The RAI Bench is a package including benchmarks and providing frame for creating new benchmarks

Manipulation O3DE Benchmark

The Manipulation O3DE Benchmark manipulation_o3de_benchmark_module provides tasks and scene configurations for robotic arm manipulation simulation in O3DE. The tasks use a common ManipulationTask logic and can be parameterized, which allows for many task variants. The current tasks include:

  • MoveObjectToLeftTask
  • GroupObjectsTask
  • BuildCubeTowerTask
  • PlaceObjectAtCoordTask
  • RotateObjectTask (currently not applicable due to limitations in the ManipulatorMoveTo tool)

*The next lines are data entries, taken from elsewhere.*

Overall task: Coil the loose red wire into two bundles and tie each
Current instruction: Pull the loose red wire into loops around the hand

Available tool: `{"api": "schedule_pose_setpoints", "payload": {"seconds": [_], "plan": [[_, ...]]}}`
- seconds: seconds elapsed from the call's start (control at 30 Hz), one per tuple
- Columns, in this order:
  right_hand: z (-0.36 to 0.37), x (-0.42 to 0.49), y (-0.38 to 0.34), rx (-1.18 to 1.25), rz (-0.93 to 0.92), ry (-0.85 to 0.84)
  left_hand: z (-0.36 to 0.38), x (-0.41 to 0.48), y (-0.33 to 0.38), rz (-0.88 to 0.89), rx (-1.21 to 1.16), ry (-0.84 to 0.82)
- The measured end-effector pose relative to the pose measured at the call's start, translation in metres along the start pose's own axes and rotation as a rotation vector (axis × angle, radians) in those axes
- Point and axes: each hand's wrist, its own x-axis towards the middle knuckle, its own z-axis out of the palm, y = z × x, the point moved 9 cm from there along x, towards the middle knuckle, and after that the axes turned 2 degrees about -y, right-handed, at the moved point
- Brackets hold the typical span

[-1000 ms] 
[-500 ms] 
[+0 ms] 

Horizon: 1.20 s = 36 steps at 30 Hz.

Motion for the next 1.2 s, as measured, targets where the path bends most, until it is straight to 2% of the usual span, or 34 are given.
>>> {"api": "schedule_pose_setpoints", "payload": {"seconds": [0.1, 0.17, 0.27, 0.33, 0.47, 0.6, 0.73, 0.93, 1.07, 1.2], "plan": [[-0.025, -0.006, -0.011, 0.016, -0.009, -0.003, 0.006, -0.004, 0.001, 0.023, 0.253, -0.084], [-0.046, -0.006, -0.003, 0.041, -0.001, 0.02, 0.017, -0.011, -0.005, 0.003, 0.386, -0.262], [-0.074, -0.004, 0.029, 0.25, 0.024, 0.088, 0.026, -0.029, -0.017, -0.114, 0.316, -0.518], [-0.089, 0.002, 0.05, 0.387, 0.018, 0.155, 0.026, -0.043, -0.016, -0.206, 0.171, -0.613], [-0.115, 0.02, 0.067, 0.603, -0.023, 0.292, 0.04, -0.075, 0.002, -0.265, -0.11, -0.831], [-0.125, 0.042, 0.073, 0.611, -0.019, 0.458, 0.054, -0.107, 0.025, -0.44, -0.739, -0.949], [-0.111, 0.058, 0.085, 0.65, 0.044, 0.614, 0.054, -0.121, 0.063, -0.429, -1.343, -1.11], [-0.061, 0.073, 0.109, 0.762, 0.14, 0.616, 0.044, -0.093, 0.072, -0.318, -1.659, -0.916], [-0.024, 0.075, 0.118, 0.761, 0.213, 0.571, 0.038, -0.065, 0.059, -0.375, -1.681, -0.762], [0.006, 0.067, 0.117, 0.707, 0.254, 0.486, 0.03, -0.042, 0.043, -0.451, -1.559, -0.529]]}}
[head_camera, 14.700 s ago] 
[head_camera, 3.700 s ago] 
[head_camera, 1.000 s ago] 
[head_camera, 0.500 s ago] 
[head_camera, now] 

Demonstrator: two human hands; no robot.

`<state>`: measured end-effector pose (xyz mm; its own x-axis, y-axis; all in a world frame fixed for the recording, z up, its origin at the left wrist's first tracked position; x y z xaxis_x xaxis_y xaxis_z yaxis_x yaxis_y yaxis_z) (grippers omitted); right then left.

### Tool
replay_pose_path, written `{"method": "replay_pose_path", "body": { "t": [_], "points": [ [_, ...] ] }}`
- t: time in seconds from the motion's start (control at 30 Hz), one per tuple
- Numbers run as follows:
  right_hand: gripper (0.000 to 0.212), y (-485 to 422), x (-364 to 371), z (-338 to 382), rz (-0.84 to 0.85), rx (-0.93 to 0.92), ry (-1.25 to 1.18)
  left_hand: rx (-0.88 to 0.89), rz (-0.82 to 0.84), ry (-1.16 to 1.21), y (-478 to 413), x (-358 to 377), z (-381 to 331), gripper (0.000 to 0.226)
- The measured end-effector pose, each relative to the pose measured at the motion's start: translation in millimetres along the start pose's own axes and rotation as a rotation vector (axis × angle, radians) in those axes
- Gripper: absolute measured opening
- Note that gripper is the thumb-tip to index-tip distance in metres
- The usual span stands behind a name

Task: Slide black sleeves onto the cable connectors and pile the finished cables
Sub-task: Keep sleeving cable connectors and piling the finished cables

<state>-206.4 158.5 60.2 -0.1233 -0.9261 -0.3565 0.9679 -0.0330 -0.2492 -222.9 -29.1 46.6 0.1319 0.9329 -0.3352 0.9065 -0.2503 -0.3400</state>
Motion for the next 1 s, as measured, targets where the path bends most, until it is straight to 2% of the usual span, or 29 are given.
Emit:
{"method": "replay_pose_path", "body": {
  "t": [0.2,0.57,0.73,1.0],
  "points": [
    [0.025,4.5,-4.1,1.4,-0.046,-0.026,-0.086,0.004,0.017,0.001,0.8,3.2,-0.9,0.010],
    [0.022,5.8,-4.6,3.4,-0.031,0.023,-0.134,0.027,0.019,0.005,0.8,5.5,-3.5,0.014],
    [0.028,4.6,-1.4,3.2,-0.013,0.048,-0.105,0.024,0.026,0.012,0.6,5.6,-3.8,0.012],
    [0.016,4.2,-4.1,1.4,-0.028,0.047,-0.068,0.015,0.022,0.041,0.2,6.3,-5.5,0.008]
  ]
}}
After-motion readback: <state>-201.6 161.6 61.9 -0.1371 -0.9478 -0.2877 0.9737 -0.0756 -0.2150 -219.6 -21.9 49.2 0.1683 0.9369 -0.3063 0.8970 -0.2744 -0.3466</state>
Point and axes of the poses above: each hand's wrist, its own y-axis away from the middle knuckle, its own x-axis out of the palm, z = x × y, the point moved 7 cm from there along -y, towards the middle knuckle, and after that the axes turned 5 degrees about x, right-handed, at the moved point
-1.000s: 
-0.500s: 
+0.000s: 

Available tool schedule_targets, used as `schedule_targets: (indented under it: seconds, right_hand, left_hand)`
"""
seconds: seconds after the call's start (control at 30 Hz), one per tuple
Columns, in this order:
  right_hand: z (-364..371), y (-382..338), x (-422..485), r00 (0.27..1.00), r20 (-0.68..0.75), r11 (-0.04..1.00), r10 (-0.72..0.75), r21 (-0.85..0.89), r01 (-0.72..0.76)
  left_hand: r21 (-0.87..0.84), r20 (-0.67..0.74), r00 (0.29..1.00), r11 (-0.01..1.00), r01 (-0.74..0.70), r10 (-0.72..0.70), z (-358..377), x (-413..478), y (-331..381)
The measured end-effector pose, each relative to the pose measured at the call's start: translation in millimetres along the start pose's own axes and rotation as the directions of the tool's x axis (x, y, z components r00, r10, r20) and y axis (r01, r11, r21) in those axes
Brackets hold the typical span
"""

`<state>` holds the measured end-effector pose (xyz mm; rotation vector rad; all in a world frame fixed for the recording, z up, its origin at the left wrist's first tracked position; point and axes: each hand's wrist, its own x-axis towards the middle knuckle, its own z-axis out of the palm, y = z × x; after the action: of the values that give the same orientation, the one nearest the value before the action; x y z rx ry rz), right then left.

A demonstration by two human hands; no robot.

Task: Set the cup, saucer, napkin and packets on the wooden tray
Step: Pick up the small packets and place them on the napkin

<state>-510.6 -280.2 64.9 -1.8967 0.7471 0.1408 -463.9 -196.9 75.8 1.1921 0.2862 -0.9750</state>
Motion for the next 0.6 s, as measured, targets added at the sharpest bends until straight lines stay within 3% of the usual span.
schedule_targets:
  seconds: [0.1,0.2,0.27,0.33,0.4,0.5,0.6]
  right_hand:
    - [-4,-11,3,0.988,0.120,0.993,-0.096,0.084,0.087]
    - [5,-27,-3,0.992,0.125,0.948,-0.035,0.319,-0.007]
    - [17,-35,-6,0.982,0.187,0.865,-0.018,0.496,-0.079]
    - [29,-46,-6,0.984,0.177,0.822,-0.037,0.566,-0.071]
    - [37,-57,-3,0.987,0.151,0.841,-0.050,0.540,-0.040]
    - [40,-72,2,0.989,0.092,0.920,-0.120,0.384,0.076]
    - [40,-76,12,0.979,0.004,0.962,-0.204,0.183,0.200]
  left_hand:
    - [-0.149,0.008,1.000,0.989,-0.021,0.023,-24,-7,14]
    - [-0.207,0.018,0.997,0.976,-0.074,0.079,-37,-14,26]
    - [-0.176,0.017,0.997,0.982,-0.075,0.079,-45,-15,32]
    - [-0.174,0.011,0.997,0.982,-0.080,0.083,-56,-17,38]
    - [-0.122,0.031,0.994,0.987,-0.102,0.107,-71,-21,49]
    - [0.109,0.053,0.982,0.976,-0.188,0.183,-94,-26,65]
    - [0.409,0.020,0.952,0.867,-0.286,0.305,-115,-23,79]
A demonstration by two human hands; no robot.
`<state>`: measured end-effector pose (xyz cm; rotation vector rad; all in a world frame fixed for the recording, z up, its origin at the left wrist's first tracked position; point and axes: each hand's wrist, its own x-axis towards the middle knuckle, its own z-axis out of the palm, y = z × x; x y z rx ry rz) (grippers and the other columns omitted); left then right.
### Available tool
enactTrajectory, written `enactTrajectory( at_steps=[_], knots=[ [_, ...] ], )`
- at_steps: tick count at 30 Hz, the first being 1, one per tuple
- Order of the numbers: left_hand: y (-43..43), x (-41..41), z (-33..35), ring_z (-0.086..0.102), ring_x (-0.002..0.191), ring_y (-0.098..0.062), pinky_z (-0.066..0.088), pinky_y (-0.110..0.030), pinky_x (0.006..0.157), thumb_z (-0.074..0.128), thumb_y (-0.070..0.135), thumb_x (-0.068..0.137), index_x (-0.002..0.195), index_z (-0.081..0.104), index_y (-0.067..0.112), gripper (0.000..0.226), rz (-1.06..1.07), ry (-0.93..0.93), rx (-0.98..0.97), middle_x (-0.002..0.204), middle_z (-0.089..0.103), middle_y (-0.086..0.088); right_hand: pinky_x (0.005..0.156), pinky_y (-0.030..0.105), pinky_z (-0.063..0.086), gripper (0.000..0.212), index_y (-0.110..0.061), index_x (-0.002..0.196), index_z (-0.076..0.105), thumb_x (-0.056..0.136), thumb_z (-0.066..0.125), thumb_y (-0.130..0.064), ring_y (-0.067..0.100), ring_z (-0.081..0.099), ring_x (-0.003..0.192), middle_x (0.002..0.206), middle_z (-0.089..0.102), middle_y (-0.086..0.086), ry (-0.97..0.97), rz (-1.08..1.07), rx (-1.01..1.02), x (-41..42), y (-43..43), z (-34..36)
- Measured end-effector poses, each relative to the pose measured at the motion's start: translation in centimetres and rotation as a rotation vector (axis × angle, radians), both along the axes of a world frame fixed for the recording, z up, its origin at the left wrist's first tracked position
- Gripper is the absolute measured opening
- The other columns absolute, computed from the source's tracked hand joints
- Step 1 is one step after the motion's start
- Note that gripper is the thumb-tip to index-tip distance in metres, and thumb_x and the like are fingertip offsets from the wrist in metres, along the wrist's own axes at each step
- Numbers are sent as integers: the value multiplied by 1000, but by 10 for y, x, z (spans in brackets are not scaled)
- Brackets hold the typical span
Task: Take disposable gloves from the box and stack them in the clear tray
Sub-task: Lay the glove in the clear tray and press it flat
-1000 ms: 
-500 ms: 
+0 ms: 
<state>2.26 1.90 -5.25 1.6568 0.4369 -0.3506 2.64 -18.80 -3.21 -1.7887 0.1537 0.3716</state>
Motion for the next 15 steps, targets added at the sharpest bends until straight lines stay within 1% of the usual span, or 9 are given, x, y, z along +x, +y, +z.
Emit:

The result of a task is a value between 0 and 1, calculated like initially_misplaced_now_correct / initially_misplaced. This score is calculated at the end of each scenario.

Frame Components

  • Task
  • Scenario
  • Benchmark

For more information about these classes go to -> benchmark and Task and

Example usage

Example of how to load scenes, define scenarios and run benchmark can be found in manipulation_o3de_benchmark_example

Scenarios can be loaded manually like:

one_carrot_simulation_config = O3DExROS2SimulationConfig.load_config(
        base_config_path=Path("path_to_scene.yaml"),
        connector_config_path=Path("path_to_o3de_config.yaml"),
    )

Scenario(task=GrabCarrotTask(logger=some_logger), simulation_config=one_carrot_simulation_config)

or automatically like:

scenarios = Benchmark.create_scenarios(
        tasks=tasks, simulation_configs=simulations_configs
    )

which will result in list of scenarios with combination of every possible task and scene(task decides if scene config is suitable for it).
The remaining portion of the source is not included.